### AIM OF THE EXERCISE:
Make an exact copy of the entries below and leave any picture out of it.

PROVIDED MATERIAL START

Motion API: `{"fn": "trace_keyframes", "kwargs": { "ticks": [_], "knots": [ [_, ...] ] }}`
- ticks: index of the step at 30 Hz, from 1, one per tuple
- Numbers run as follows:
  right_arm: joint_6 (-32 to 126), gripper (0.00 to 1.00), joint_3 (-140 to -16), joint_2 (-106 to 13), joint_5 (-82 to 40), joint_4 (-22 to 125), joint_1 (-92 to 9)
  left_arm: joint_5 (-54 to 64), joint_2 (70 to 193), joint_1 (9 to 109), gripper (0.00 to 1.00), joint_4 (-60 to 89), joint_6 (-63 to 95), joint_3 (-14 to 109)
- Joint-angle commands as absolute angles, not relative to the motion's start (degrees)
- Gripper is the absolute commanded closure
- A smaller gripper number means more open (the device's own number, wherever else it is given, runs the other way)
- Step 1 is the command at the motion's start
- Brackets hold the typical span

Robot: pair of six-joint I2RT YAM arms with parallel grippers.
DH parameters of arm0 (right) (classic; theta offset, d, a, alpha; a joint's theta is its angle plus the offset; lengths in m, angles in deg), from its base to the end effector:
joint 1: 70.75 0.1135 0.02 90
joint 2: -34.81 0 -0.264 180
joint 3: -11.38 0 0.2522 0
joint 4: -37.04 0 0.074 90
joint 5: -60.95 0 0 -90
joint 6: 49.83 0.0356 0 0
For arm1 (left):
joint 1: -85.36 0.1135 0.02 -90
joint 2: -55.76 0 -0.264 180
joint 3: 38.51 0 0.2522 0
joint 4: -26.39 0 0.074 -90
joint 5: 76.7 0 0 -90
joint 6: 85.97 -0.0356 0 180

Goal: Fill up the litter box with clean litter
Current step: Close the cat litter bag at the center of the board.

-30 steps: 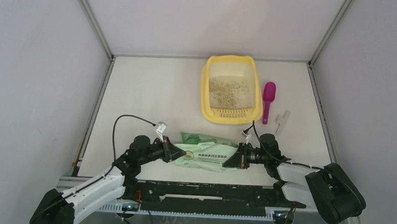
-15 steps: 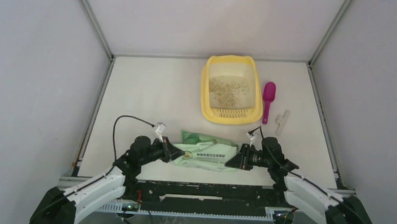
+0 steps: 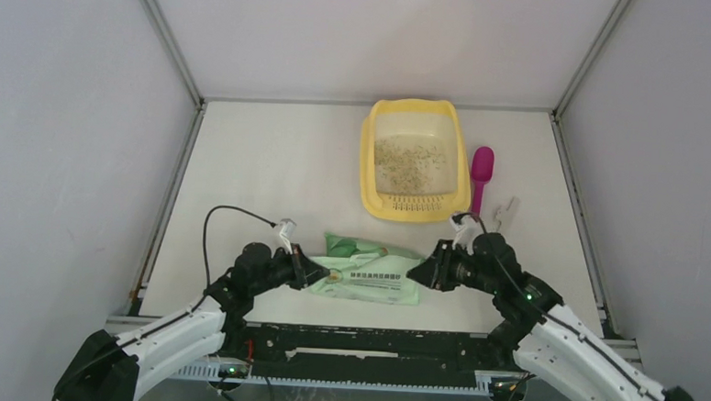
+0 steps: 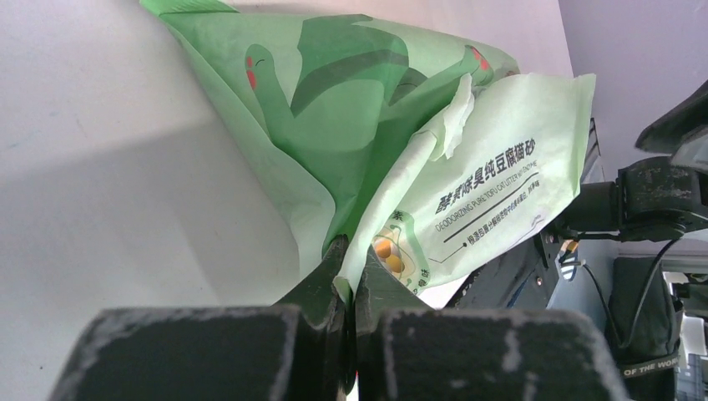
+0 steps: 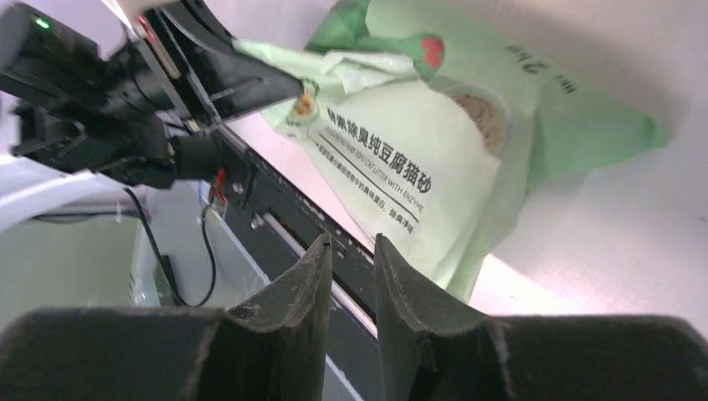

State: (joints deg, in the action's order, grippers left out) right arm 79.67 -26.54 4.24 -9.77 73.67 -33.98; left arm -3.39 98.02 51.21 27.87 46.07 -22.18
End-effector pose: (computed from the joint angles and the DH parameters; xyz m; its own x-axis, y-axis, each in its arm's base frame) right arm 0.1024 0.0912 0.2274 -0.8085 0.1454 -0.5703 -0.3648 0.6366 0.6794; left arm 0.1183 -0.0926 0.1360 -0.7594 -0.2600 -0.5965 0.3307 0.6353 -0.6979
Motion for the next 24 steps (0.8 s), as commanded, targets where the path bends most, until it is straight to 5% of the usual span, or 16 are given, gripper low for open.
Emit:
{"fn": "trace_keyframes", "kwargs": {
  "ticks": [1, 14, 24],
  "knots": [
    [77.47, 0.68, -33.79, -8.39, -17.25, 71.18, -26.23, 0.6, 97.59, 51.04, 1.0, 26.95, 44.02, -22.43],
    [79.53, 0.74, -40.79, -36.71, -20.12, 62.08, -20.89, 1.23, 98.53, 48.05, 0.99, 26.84, 44.05, -22.28],
    [86.74, 0.73, -31.97, -39.33, -24.66, 56.55, -13.02, 1.87, 101.83, 46.63, 0.99, 27.74, 44.49, -22.77]
  ]
}}
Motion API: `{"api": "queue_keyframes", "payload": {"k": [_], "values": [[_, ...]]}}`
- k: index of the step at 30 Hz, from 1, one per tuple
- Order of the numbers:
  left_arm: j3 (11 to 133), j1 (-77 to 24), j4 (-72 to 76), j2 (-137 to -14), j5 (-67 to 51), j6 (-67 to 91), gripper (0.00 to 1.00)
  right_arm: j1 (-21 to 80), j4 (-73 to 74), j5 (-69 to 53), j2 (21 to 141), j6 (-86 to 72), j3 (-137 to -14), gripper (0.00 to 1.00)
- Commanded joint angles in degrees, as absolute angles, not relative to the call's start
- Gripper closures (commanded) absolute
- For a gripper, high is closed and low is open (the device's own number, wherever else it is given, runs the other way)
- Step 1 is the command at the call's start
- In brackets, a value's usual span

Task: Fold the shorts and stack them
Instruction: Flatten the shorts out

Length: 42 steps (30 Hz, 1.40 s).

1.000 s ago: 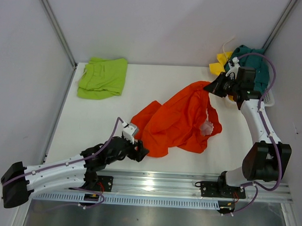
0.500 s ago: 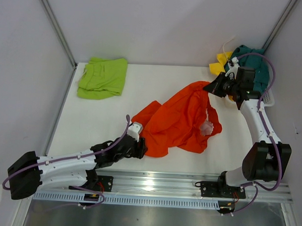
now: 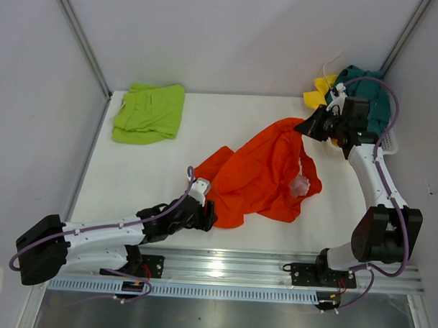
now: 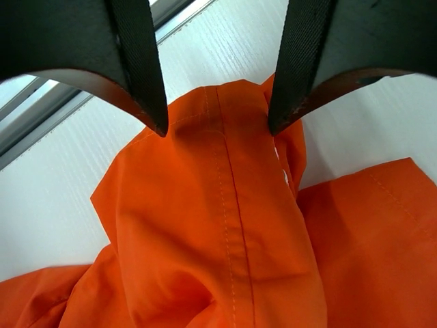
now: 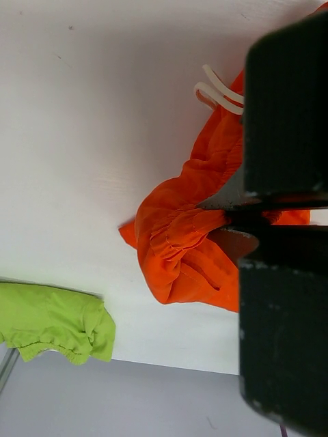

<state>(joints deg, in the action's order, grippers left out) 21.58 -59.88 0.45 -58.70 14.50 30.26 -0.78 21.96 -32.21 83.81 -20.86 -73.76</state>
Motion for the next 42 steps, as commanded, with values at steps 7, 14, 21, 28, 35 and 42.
{"api": "queue_keyframes", "payload": {"k": [7, 14, 21, 28, 35, 42], "values": [[23.4, -60.3, 6.1, -62.0, 10.6, 30.3, 0.57, -0.4, 20.3, -32.8, 84.1, -20.7, -76.7, 1.0], [23.4, -60.2, 5.8, -62.1, 10.6, 30.4, 0.92, -0.5, 20.7, -32.8, 83.9, -20.5, -76.8, 1.0], [25.7, -60.1, 0.7, -57.6, 11.0, 29.3, 1.0, -1.0, 21.4, -33.6, 83.8, -19.8, -76.9, 1.0], [38.2, -57.9, -19.9, -50.1, 15.7, 25.5, 1.0, -1.5, 22.3, -35.8, 80.7, -18.1, -78.0, 1.0], [57.7, -51.8, -33.9, -47.2, 21.5, 21.9, 1.0, -1.8, 22.3, -38.1, 75.0, -18.5, -77.0, 1.0], [72.6, -49.7, -39.9, -48.6, 24.6, 16.3, 1.0, -4.1, 18.2, -39.5, 63.7, -20.8, -76.4, 1.0]]}}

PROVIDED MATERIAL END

### ANSWER SECTION:
Motion API: `{"fn": "trace_keyframes", "kwargs": { "ticks": [_], "knots": [ [_, ...] ] }}`
- ticks: index of the step at 30 Hz, from 1, one per tuple
- Numbers run as follows:
  right_arm: joint_6 (-32 to 126), gripper (0.00 to 1.00), joint_3 (-140 to -16), joint_2 (-106 to 13), joint_5 (-82 to 40), joint_4 (-22 to 125), joint_1 (-92 to 9)
  left_arm: joint_5 (-54 to 64), joint_2 (70 to 193), joint_1 (9 to 109), gripper (0.00 to 1.00), joint_4 (-60 to 89), joint_6 (-63 to 95), joint_3 (-14 to 109)
- Joint-angle commands as absolute angles, not relative to the motion's start (degrees)
- Gripper is the absolute commanded closure
- A smaller gripper number means more open (the device's own number, wherever else it is given, runs the other way)
- Step 1 is the command at the motion's start
- Brackets hold the typical span

Robot: pair of six-joint I2RT YAM arms with parallel grippers.
DH parameters of arm0 (right) (classic; theta offset, d, a, alpha; a joint's theta is its angle plus the offset; lengths in m, angles in deg), from its base to the end effector:
joint 1: 70.75 0.1135 0.02 90
joint 2: -34.81 0 -0.264 180
joint 3: -11.38 0 0.2522 0
joint 4: -37.04 0 0.074 90
joint 5: -60.95 0 0 -90
joint 6: 49.83 0.0356 0 0
For arm1 (left):
joint 1: -85.36 0.1135 0.02 -90
joint 2: -55.76 0 -0.264 180
joint 3: 38.51 0 0.2522 0
joint 4: -26.39 0 0.074 -90
joint 5: 76.7 0 0 -90
joint 6: 85.97 -0.0356 0 180

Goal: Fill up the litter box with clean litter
Current step: Close the cat litter bag at the center of the board.

-30 steps: 
-15 steps: 
+0 steps: 
+0 steps: 
+0 steps: 

State: (joints deg, in the action's order, grippers left out) right arm 79.67 -26.54 4.24 -9.77 73.67 -33.98; left arm -3.39 98.02 51.21 27.87 46.07 -22.18
End-effector pose: (computed from the joint angles and the DH parameters; xyz m; its own x-axis, y-axis, each in its arm's base frame) right arm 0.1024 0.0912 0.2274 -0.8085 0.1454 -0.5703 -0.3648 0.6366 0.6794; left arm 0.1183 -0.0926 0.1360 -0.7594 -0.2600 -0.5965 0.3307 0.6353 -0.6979
Motion for the next 24 steps (0.8 s), as commanded, targets where the path bends most, until it is straight to 5% of the usual span, or 16 are given, gripper low for open.
Emit:
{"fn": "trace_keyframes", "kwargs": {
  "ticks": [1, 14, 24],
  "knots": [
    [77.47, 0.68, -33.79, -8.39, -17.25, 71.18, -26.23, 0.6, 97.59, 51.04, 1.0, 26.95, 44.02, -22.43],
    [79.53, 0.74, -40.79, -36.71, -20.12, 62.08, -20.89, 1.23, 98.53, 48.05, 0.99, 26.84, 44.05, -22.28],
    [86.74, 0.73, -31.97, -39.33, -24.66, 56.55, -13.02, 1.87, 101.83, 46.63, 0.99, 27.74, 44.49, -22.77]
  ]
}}
Motion API: `{"api": "queue_keyframes", "payload": {"k": [_], "values": [[_, ...]]}}`
- k: index of the step at 30 Hz, from 1, one per tuple
- Order of the numbers:
  left_arm: j3 (11 to 133), j1 (-77 to 24), j4 (-72 to 76), j2 (-137 to -14), j5 (-67 to 51), j6 (-67 to 91), gripper (0.00 to 1.00)
  right_arm: j1 (-21 to 80), j4 (-73 to 74), j5 (-69 to 53), j2 (21 to 141), j6 (-86 to 72), j3 (-137 to -14), gripper (0.00 to 1.00)
- Commanded joint angles in degrees, as absolute angles, not relative to the call's start
- Gripper closures (commanded) absolute
- For a gripper, high is closed and low is open (the device's own number, wherever else it is given, runs the other way)
- Step 1 is the command at the call's start
- In brackets, a value's usual span

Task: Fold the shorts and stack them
Instruction: Flatten the shorts out

Length: 42 steps (30 Hz, 1.40 s).

1.000 s ago: 
0.500 s ago: 
now: 
now: 
now: 

<state>(joints deg, in the action's order, grippers left out) 21.58 -59.88 0.45 -58.70 14.50 30.26 -0.78 21.96 -32.21 83.81 -20.86 -73.76</state>
Motion for the next 42 steps, as commanded, with values at steps 7, 14, 21, 28, 35 and 42.
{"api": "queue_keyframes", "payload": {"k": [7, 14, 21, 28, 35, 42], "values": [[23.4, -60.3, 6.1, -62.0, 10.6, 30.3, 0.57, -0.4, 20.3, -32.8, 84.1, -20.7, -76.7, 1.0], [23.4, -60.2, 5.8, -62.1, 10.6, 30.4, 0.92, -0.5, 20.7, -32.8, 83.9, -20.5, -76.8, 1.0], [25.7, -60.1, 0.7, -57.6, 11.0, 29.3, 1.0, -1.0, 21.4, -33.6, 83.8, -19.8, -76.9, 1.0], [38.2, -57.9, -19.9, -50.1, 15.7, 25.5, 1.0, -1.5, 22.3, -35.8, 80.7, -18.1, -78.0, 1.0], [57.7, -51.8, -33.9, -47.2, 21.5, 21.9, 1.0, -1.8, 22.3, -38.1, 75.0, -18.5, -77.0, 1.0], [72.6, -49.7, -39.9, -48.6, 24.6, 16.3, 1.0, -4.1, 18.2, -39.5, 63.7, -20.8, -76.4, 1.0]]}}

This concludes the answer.